- [How to complete this task]
Pull each line containing "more" from the data.
- - -
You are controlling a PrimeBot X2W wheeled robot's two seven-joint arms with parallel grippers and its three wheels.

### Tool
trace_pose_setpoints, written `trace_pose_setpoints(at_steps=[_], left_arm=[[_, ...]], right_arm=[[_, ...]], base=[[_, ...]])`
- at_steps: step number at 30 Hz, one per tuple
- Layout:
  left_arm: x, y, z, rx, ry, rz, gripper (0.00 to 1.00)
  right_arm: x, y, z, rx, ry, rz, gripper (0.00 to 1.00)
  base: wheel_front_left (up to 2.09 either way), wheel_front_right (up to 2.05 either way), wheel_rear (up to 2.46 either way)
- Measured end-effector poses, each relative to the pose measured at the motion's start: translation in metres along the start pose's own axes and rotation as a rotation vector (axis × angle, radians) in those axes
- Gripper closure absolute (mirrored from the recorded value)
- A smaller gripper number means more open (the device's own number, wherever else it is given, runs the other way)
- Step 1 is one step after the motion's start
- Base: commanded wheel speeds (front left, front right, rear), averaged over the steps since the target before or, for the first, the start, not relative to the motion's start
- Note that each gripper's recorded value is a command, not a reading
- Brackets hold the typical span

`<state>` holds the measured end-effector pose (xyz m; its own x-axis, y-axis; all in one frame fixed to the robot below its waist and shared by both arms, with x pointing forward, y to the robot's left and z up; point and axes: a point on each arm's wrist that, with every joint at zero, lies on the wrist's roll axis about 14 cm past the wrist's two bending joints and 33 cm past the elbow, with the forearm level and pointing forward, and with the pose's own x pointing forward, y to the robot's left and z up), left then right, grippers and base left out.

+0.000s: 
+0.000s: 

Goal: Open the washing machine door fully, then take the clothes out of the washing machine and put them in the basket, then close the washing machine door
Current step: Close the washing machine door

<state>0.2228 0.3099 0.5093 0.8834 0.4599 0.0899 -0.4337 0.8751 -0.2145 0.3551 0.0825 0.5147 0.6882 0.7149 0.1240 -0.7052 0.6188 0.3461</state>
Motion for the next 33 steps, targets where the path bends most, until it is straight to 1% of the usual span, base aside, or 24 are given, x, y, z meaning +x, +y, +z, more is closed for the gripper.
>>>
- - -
- [Response to this task]
- A smaller gripper number means more open (the device's own number, wherever else it is given, runs the other way)
Motion for the next 33 steps, targets where the path bends most, until it is straight to 1% of the usual span, base aside, or 24 are given, x, y, z meaning +x, +y, +z, more is closed for the gripper.

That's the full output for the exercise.